Re: [PATCH] init: fix name of root device in /proc/mounts
From: William Hubbs
Date: Wed Mar 20 2013 - 17:11:37 EST
On Wed, Mar 20, 2013 at 02:03:20AM -0500, Rob Landley wrote:
> On 03/19/2013 07:20:17 PM, William Hubbs wrote:
> > On Tue, Mar 19, 2013 at 04:17:11PM -0700, H. Peter Anvin wrote:
> > > On 03/19/2013 03:28 PM, William Hubbs wrote:
> > > > The issue is that /dev/root appears in /proc/mounts if you do not
> > > > boot with an initramfs, but /dev/root is not a device node.
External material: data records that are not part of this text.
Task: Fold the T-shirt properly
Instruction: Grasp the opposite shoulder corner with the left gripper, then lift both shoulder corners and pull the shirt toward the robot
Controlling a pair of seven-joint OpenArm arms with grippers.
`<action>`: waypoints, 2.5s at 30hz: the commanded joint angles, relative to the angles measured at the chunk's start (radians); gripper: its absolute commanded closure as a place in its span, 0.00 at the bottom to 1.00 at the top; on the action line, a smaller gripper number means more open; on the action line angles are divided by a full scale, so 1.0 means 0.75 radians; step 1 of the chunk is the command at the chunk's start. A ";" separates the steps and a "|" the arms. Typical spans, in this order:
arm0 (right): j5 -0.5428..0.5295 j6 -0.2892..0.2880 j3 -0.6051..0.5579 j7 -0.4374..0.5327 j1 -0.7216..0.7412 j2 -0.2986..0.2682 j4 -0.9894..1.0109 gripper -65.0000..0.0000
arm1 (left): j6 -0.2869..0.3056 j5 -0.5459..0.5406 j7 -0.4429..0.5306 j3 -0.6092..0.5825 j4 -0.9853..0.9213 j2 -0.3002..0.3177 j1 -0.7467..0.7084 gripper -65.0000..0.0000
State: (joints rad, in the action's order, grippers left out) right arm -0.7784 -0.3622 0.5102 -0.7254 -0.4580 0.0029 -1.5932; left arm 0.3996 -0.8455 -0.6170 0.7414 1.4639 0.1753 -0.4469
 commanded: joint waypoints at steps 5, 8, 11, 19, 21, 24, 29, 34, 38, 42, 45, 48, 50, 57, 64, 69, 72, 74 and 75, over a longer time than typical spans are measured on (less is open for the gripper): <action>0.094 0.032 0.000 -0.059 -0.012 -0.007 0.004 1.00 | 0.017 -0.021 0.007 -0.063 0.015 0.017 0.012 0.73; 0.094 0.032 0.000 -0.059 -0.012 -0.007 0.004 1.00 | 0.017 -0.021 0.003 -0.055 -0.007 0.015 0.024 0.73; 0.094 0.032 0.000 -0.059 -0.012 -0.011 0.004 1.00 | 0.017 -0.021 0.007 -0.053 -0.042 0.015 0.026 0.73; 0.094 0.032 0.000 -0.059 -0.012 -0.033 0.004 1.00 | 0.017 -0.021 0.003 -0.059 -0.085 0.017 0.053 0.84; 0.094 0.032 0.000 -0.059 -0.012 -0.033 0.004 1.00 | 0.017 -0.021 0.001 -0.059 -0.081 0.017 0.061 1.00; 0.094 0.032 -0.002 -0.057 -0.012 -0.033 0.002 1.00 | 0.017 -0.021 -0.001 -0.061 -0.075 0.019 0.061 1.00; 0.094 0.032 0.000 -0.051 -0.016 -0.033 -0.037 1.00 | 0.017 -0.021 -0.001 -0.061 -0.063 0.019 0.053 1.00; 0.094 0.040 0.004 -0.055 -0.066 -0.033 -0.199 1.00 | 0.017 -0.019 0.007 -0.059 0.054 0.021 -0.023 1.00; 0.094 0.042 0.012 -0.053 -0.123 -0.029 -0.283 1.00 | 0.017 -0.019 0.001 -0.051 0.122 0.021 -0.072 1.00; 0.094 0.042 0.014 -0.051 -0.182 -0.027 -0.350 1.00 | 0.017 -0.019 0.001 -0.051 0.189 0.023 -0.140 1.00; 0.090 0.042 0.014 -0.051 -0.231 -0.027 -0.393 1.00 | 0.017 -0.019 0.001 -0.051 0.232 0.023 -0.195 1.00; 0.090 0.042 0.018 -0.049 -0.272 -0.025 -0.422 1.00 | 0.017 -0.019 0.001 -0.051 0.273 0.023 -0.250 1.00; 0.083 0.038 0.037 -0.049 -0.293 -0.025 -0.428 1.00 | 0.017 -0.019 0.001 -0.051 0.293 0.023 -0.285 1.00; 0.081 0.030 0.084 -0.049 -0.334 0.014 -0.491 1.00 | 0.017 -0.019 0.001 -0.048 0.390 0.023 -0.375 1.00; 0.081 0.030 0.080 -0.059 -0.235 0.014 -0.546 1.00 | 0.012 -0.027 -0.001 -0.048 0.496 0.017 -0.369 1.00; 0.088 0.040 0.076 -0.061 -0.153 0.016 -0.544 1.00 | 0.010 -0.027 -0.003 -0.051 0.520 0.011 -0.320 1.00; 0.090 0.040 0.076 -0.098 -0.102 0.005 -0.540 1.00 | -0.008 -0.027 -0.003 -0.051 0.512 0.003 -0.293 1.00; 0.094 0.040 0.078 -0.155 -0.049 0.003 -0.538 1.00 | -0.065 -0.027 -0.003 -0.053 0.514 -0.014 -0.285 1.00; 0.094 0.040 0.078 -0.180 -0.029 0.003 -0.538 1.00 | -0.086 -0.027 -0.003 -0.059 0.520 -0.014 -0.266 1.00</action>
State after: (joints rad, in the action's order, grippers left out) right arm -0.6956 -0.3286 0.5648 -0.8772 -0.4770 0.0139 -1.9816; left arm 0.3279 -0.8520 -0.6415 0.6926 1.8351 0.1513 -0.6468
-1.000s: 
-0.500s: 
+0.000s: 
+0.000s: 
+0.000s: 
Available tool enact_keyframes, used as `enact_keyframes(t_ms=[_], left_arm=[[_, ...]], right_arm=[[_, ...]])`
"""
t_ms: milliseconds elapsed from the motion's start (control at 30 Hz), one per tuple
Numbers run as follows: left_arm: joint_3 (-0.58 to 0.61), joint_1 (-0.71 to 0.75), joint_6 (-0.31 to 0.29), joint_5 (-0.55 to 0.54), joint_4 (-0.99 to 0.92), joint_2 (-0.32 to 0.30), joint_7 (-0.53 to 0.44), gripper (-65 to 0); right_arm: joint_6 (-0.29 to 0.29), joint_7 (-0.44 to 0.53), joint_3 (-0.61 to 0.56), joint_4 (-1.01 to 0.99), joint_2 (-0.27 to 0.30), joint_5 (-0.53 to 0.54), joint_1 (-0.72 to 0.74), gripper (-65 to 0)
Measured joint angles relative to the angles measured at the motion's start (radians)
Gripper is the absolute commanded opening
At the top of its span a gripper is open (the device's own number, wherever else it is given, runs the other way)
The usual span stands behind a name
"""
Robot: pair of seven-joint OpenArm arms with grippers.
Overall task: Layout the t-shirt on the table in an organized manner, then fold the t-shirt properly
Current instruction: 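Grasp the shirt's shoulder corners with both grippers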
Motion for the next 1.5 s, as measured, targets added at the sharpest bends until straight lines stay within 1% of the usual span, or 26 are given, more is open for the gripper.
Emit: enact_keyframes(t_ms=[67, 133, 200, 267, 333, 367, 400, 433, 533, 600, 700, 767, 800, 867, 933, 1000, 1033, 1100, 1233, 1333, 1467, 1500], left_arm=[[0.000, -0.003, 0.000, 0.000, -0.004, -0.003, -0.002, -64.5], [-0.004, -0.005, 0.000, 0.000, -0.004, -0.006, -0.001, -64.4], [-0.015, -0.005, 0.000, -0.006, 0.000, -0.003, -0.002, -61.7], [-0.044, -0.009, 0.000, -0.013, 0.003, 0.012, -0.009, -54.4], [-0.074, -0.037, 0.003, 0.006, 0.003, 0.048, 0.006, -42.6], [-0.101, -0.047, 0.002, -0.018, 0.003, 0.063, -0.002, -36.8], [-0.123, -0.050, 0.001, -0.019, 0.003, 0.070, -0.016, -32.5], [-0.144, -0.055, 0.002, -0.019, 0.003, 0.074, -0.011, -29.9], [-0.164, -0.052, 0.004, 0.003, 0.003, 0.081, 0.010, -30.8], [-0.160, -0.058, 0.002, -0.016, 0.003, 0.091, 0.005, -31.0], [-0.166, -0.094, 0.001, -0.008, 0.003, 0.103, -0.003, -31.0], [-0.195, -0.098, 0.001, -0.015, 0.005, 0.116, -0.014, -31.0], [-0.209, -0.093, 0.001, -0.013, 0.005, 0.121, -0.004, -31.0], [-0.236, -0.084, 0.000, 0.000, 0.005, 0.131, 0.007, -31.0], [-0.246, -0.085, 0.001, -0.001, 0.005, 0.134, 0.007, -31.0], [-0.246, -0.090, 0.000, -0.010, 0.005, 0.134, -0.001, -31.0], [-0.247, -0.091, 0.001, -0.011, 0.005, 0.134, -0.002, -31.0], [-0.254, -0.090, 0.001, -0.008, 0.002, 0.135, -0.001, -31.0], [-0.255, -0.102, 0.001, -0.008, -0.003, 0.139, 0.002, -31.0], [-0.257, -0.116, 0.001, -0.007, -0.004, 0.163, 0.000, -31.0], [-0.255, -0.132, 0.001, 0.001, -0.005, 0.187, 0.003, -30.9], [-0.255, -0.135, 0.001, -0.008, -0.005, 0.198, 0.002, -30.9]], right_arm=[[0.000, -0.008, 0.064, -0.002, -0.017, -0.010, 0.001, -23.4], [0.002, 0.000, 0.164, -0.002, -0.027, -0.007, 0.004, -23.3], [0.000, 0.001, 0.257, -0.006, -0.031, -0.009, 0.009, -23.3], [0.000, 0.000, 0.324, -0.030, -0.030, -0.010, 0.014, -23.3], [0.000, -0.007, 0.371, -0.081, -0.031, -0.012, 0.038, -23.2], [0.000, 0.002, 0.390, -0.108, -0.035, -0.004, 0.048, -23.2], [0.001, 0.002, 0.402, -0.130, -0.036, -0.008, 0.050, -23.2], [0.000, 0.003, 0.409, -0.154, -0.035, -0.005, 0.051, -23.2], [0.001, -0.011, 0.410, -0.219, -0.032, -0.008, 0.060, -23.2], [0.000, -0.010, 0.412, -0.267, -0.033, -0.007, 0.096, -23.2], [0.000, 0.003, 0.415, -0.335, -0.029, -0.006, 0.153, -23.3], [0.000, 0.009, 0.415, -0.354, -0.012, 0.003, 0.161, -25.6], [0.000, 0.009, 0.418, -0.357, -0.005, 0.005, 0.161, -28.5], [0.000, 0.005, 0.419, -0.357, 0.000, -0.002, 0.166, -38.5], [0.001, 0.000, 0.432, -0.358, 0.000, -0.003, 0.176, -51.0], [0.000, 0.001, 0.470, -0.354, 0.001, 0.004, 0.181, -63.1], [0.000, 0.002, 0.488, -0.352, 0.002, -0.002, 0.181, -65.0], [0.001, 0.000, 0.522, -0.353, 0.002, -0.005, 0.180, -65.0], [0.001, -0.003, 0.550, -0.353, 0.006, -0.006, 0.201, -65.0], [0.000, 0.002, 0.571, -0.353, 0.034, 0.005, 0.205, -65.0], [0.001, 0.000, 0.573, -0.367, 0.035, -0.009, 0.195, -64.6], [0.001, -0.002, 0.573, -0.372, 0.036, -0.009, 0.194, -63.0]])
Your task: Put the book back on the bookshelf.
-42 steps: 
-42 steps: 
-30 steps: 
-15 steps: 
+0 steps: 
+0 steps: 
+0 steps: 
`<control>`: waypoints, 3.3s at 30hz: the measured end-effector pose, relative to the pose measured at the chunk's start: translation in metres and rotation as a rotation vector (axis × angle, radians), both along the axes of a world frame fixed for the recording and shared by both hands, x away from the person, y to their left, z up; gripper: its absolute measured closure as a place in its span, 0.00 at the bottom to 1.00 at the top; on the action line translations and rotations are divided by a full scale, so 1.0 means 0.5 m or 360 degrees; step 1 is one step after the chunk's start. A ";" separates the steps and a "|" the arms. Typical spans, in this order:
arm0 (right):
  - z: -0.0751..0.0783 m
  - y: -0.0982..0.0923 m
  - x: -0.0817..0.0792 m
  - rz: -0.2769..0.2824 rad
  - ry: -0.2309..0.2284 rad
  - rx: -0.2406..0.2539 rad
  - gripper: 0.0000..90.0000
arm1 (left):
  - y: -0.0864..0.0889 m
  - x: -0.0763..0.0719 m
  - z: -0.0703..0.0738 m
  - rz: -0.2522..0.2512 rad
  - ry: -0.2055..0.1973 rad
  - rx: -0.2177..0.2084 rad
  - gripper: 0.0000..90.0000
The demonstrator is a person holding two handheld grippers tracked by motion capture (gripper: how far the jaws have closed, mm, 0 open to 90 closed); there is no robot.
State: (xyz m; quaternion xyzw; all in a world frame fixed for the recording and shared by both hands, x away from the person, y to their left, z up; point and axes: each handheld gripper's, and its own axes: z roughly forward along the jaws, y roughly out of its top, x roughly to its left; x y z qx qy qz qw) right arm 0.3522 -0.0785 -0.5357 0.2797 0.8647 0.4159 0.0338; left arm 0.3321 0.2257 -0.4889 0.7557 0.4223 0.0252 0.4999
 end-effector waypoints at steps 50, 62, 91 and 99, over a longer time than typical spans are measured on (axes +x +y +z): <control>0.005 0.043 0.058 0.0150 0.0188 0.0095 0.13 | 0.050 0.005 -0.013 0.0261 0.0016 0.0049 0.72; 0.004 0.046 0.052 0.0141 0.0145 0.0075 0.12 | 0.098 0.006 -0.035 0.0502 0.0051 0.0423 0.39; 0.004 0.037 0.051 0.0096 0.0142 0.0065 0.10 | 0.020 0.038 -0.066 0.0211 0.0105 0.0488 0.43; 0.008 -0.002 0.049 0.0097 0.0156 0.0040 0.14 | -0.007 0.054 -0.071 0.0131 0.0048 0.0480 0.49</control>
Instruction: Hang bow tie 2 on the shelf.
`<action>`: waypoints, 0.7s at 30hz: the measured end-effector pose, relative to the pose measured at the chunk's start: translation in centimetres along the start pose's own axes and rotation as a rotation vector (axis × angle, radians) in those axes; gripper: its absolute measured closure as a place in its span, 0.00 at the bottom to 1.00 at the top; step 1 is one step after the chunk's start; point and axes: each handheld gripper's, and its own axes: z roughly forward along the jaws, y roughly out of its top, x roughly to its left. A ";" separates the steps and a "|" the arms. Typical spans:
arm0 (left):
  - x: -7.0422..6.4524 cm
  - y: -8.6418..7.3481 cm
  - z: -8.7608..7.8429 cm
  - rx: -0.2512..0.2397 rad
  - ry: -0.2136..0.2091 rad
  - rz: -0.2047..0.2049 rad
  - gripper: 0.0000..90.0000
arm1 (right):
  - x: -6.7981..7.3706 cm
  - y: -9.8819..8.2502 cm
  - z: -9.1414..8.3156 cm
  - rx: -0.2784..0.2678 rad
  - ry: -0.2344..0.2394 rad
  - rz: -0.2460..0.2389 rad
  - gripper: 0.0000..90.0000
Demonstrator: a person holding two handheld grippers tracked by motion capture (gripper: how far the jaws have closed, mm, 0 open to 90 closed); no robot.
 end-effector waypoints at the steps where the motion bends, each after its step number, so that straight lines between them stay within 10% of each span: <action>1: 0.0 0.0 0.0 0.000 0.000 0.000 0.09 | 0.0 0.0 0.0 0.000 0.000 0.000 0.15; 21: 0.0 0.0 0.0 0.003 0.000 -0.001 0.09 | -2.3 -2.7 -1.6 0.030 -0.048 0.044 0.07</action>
In the
> > > > past, udev created a symbolic link from /dev/root to the
> > > > appropriate block device, but it does not do this any longer.
> > Also,
> > > > devtmpfs does not create this symbolic link.
> > > >
> > > > This is causing bugs with software that depends on the existence
> > > > of /dev/root  for example.
> > >
> > > Seems okay to me, although even better would be to use the udev name
> > > of the device in question.
> > I'm not following what you mean.
> > The problem is that "/dev/root" should not be in /proc/mounts,
> > since there is always another entry that points to the root
> > file system.
> What gave you that idea?
> wget http://landley.net/aboriginal/bin/system-image-i686.tar.bz2
> extract it and ./run-emulator.sh and in there:
> (i686:1) /home # cat /proc/mounts
> rootfs / rootfs rw 0 0
> /dev/root / squashfs ro,relatime 0 0
> proc /proc proc rw,relatime 0 0
> sys /sys sysfs rw,relatime 0 0
> dev /dev devtmpfs rw,relatime,size=63072k,nr_inodes=15768,mode=755 0 0
> dev/pts /dev/pts devpts rw,relatime,mode=600 0 0
> /tmp /tmp tmpfs rw,relatime 0 0
> /home /home tmpfs rw,relatime 0 0
> Userspace can totally determine what /dev/root points to, I made mdev
> do it in 2006 (udev started doing so shortly thereafter). Busybox git
> commit a7e3d052.:4
There are situations where it doesn't work though -- suppose that root
is btrfs for example.
Also, the other message that answered you is correct, the udev
maintainers say we should not be relying on /dev/root at all so to make
it work distro packagers have to add a rule themselves.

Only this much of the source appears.